The trail remains on the ledge for 0.3 mi, then drops down again more gently on the north slope. Not too long after reaching level ground, the 720 ft climb up Panther proper begins. At first the trail gently switches back up some rocky stretches of the mountain's south slope, then at 0.75 mi from the ledge, a short side trail leads to an excellent viewpoint over the Burroughs Range at about 3,300 ft. Another 0.2 mi further, the trail passes a grassy area that has been home to a less reliable spring in the past. Not too far beyond, in the middle of two steep, rocky chutes, the trail passes the sign marking 3,500 ft in elevation, above which open fires are forbidden and camping is only permitted in winter, due to the fragile high-montane environment. The trail levels off gently but there is still almost 0.5 mi to the small ledge with a view to the northeast that marks the summit.

Via this route, it is 3.2 mi to the summit. Total vertical gain is 1,920 ft; net is 1,720 ft, due to the presence of Giant Ledge along the trail. However, some more experienced hikers sometimes bushwhack around the base of the ledge to save themselves this extra vertical if they do not want to take in the views.

===Northern route===
The GP trail's northern end begins at a small parking area at the end of Fox Hollow Road, 1.5 mi south of NY 28 at 1,420 ft in elevation.

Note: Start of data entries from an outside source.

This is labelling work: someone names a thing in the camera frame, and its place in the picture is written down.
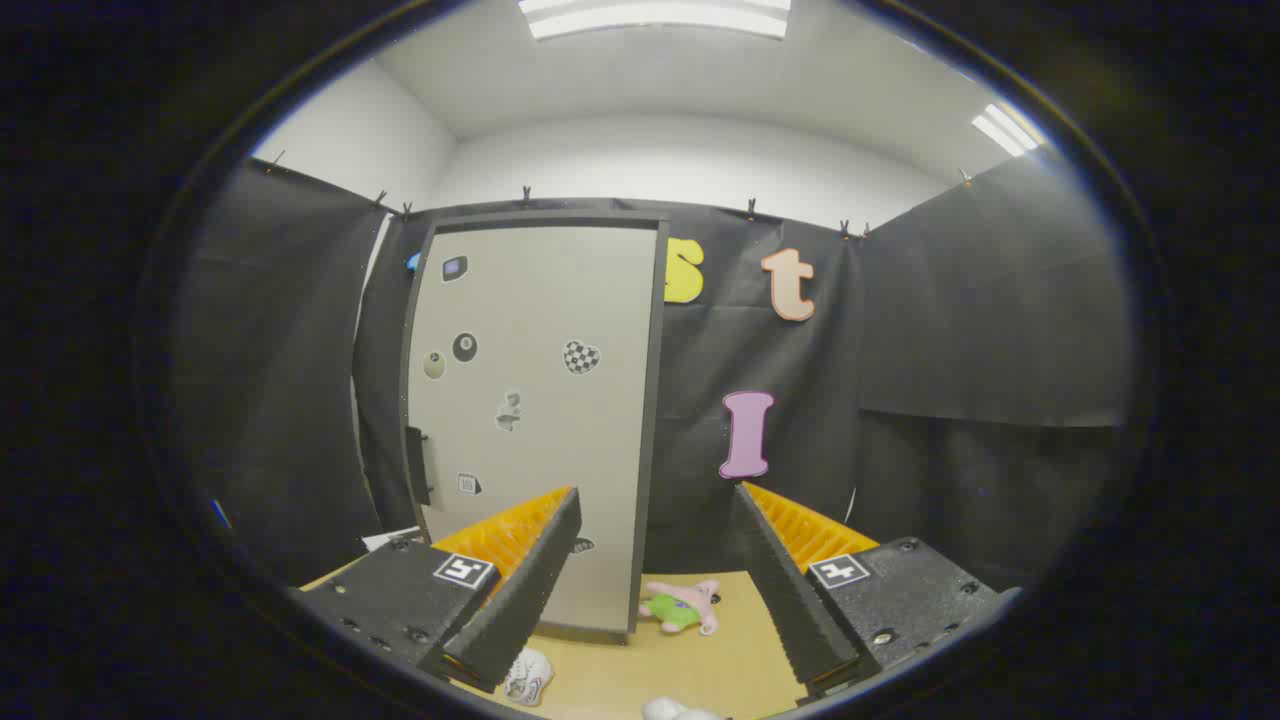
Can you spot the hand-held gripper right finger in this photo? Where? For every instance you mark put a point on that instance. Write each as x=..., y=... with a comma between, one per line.
x=790, y=600

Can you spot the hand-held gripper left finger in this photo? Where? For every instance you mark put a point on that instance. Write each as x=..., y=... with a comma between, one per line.
x=530, y=590

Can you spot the white canvas shoe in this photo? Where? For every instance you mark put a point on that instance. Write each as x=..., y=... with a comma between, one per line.
x=530, y=675

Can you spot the grey shoe cabinet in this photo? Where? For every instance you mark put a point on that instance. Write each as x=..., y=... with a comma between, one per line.
x=650, y=450

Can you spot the pink green plush toy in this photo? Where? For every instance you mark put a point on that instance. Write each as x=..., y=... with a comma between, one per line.
x=675, y=612

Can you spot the white book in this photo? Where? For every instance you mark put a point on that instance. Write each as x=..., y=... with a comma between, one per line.
x=390, y=540

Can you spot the white soft object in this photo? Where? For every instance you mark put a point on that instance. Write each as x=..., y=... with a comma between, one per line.
x=670, y=710

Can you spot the black backdrop cloth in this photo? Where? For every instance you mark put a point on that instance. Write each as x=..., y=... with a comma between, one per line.
x=950, y=350

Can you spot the blue printed box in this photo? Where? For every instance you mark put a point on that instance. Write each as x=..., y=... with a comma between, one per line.
x=220, y=513

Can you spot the row of small cloth clips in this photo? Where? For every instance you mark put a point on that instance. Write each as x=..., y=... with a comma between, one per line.
x=526, y=196

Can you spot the small ceiling light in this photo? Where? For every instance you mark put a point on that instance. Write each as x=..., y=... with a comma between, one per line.
x=1005, y=130

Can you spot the long ceiling light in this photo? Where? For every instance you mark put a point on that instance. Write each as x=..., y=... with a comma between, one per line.
x=650, y=18

At 0.4 mi from that trailhead, a short side trail leads to the Fox Hollow lean-to and a reliable spring.

The trail then begins to climb the long ridge of Panther, finally reaching the first (3,480 ft) of two false summits after 2.7 mi. A short descent follows, then another climb to the second false summit 0.6 mi to the south. Along the way there is an excellent view of the peaks to the west: Balsam, Fir and Big Indian. It is another 1.2 mi and a steeper climb to the actual summit.

Total distance via this route is 4.9 mi. Total vertical ascent is 2,450 ft.